• _WORK ORDER_
What must be handed in is the entire listing, exactly as written, with no pictures.

----- DATA BLOCK

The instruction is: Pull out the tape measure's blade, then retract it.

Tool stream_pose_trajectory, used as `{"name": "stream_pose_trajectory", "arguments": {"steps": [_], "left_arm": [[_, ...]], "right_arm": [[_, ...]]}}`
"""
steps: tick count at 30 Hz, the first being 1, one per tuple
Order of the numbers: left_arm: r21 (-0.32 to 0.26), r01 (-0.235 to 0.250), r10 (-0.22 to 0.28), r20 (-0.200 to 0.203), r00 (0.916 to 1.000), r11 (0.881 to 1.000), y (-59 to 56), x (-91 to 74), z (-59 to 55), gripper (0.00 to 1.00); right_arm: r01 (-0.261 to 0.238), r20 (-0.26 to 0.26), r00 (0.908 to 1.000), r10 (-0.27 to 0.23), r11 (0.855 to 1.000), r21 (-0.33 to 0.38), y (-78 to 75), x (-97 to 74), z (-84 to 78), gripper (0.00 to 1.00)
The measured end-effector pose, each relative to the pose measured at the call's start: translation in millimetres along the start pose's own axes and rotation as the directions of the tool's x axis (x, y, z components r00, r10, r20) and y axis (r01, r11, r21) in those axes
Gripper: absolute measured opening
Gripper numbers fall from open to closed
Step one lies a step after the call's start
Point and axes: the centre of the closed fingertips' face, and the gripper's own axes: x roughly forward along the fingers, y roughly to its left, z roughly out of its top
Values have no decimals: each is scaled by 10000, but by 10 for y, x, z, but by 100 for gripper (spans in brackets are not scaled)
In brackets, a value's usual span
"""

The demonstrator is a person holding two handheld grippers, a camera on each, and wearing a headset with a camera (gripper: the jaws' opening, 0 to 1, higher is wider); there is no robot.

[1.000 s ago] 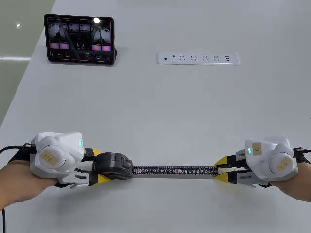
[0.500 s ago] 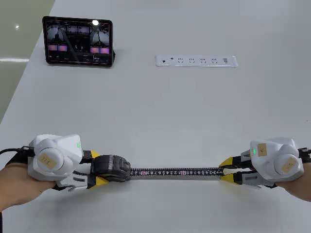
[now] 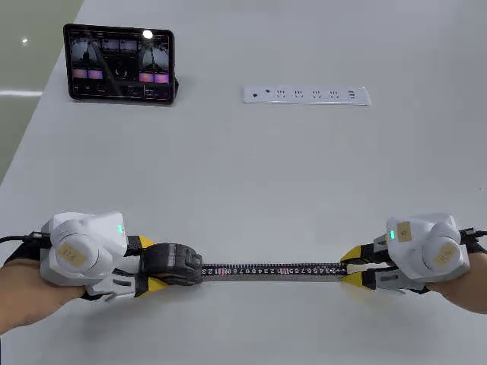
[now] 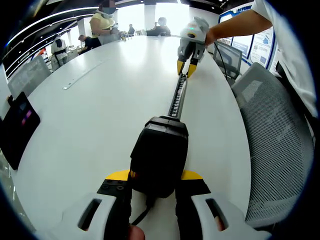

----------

• _EXERCISE SOLUTION_
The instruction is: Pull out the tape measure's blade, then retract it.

Tool stream_pose_trajectory, used as `{"name": "stream_pose_trajectory", "arguments": {"steps": [_], "left_arm": [[_, ...]], "right_arm": [[_, ...]]}}`
"""
steps: tick count at 30 Hz, the first being 1, one per tuple
Order of the numbers: left_arm: r21 (-0.32 to 0.26), r01 (-0.235 to 0.250), r10 (-0.22 to 0.28), r20 (-0.200 to 0.203), r00 (0.916 to 1.000), r11 (0.881 to 1.000), y (-59 to 56), x (-91 to 74), z (-59 to 55), gripper (0.00 to 1.00); right_arm: r01 (-0.261 to 0.238), r20 (-0.26 to 0.26), r00 (0.908 to 1.000), r10 (-0.27 to 0.23), r11 (0.855 to 1.000), r21 (-0.33 to 0.38), y (-78 to 75), x (-97 to 74), z (-84 to 78), gripper (0.00 to 1.00)
The measured end-effector pose, each relative to the pose measured at the call's start: translation in millimetres along the start pose's own axes and rotation as the directions of the tool's x axis (x, y, z components r00, r10, r20) and y axis (r01, r11, r21) in those axes
Gripper: absolute measured opening
Gripper numbers fall from open to closed
Step one lies a step after the call's start
Point and axes: the centre of the closed fingertips' face, and the gripper's own axes: x roughly forward along the fingers, y roughly to its left, z roughly out of its top
Values have no decimals: each is scaled by 10000, but by 10 for y, x, z, but by 100 for gripper (spans in brackets are not scaled)
In brackets, a value's usual span
"""

The demonstrator is a person holding two handheld grippers, a camera on each, and wearing a headset with a camera (gripper: the jaws' opening, 0 to 1, higher is wider); there is no robot.

[1.000 s ago] 
[0.500 s ago] 
[now] 
[now] 

This completes the output.